La “prensa” sin rostro pero con mucha cara

Se acercan las elecciones municipales, se nota, y como las hojas caen en otoño aparecen en los buzones panfletitos muy proclives al PP y al PSOE bajo la apariencia de periódicos “independientes” que la gente lee sin sospechar que tiene en sus manos pura propaganda de parte.

En una noticia anterior nos referimos a La Calle, gacetilla gratuita que ensalza a los señores del PSOE hasta un punto grotesco, exageradísimo, sin autoría, lo cual es una corrupción más en un país que está hecho un eccehomo.

Y ahora recibimos Guadanews, su homólogo por la derecha, en cuyas páginas las figuras de Román y de Cospedal son elevadas a proporciones épicas, inconmesurables, dejando tamañito al panteón griego de héroes homéricos.

La Calle y Guadanews, trompetería socialista y popular, periodiquitos que sólo publican los madrigales del poder, música celestial para el bipartidismo que habremos de soportar hasta las elecciones, lo cual es campaña electoral encubierta que no contabiliza en los estadillos del PSOE y del PP.

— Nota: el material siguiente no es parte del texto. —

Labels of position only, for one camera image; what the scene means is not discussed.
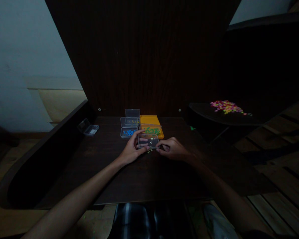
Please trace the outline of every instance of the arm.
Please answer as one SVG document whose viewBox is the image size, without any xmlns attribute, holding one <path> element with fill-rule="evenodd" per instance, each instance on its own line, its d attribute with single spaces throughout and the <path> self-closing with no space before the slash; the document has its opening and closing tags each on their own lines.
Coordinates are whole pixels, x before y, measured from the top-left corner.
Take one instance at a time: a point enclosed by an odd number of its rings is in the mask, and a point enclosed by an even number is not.
<svg viewBox="0 0 299 239">
<path fill-rule="evenodd" d="M 145 130 L 136 131 L 128 141 L 120 156 L 91 179 L 74 189 L 41 220 L 34 225 L 23 238 L 62 238 L 80 219 L 88 206 L 108 181 L 125 165 L 133 162 L 146 152 L 149 147 L 144 144 L 138 149 L 137 135 Z"/>
<path fill-rule="evenodd" d="M 163 145 L 164 149 L 157 149 L 161 155 L 185 161 L 197 171 L 218 206 L 239 232 L 258 230 L 273 236 L 249 205 L 195 155 L 188 152 L 176 138 L 161 140 L 157 146 L 159 145 Z"/>
</svg>

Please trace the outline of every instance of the pink beads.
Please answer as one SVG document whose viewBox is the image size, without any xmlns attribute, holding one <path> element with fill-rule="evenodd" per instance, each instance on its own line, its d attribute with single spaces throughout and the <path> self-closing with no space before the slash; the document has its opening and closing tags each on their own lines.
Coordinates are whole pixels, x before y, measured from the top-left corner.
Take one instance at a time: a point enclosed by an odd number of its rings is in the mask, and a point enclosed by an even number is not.
<svg viewBox="0 0 299 239">
<path fill-rule="evenodd" d="M 215 110 L 215 112 L 217 111 L 224 111 L 225 115 L 232 112 L 232 113 L 242 113 L 243 115 L 247 115 L 247 113 L 244 113 L 242 108 L 238 107 L 235 103 L 230 102 L 228 100 L 224 100 L 224 101 L 214 101 L 211 102 L 210 105 L 212 107 L 216 107 L 217 110 Z"/>
</svg>

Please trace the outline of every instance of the small table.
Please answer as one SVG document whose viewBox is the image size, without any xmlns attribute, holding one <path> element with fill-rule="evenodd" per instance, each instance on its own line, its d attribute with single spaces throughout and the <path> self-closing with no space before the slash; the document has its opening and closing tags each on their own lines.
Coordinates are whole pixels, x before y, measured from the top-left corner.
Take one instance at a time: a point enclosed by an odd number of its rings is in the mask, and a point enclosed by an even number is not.
<svg viewBox="0 0 299 239">
<path fill-rule="evenodd" d="M 241 196 L 275 191 L 237 149 L 222 139 L 208 146 L 196 130 L 191 131 L 183 118 L 159 118 L 159 121 L 165 139 L 176 137 Z M 97 117 L 92 122 L 100 126 L 99 131 L 93 137 L 82 137 L 50 187 L 42 184 L 46 193 L 42 194 L 34 208 L 52 208 L 120 155 L 128 141 L 120 137 L 120 118 Z M 13 187 L 21 189 L 24 185 L 14 182 Z M 14 191 L 13 196 L 17 197 L 17 190 Z M 211 196 L 193 168 L 184 162 L 168 160 L 153 150 L 124 167 L 105 186 L 94 205 L 172 199 L 209 200 Z"/>
</svg>

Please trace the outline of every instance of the blue beads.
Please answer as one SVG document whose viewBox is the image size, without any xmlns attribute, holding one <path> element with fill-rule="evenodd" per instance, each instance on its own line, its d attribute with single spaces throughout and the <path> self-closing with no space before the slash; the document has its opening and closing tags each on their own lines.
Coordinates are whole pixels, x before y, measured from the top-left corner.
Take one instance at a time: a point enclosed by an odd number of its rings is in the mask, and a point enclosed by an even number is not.
<svg viewBox="0 0 299 239">
<path fill-rule="evenodd" d="M 134 134 L 135 131 L 136 131 L 136 129 L 135 129 L 135 130 L 127 130 L 127 131 L 123 131 L 123 133 L 124 133 L 124 134 L 127 134 L 127 135 L 129 135 L 129 136 L 132 136 L 132 135 Z"/>
</svg>

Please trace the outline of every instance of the clear plastic box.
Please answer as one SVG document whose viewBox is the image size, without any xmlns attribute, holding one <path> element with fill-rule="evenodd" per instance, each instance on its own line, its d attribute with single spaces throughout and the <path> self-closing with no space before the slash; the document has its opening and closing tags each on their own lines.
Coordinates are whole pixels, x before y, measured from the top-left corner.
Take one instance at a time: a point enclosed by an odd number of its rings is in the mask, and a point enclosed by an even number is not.
<svg viewBox="0 0 299 239">
<path fill-rule="evenodd" d="M 124 133 L 128 130 L 131 130 L 131 131 L 136 130 L 137 131 L 137 127 L 123 127 L 123 128 L 121 128 L 121 138 L 130 138 L 130 137 L 132 137 L 131 135 L 128 135 L 127 133 Z"/>
<path fill-rule="evenodd" d="M 139 125 L 140 125 L 139 118 L 127 118 L 127 117 L 121 118 L 122 127 L 138 127 Z"/>
<path fill-rule="evenodd" d="M 145 130 L 145 134 L 156 134 L 159 139 L 164 138 L 162 126 L 158 124 L 141 124 L 140 129 Z"/>
<path fill-rule="evenodd" d="M 159 142 L 158 136 L 156 134 L 139 134 L 138 143 L 139 148 L 149 146 L 151 149 L 159 148 L 156 147 L 156 144 Z"/>
<path fill-rule="evenodd" d="M 77 128 L 81 133 L 83 133 L 86 136 L 94 136 L 100 127 L 95 124 L 90 124 L 88 119 L 84 119 L 81 123 L 79 123 Z"/>
<path fill-rule="evenodd" d="M 140 113 L 139 109 L 125 109 L 125 117 L 121 118 L 121 138 L 130 138 L 131 135 L 125 134 L 128 130 L 138 130 L 140 125 Z"/>
</svg>

La Calle y Guadanews son el antifaz periodístico del bipartito. Leerlos es leer las notas de prensa del PSOE y del PP de un tirón y muy bien ilustradas, justo lo contrario de lo que debe hacer la prensa que es relatar los hechos noticiables tal y como son, sin más aditamento que el amor por la verdad.

No extraña que esto pase en nuestro país donde la colusión entre los medios, el poder político y el poder económico está en el tuétano y nutre la corrupción.

Los medios, que no son tales, engañan porque sirven al poder, convirtiéndose en poder que se cobrará las deudas por los favores concedidos, formando todo una maraña de oscuridades y mentiras que atufa. El efecto que se desprende de este tinglado es una ciudadanía embobada que salta por el aro cuando restalla el látigo.

Lector, lee lo que quieras porque hasta lo peor aprovecha en esos momentos muertos que se pasan donde nadie te acompaña. Pero lee a sabiendas de lo que leas porque el peor engaño es el que se oculta bajo el manto de la confianza.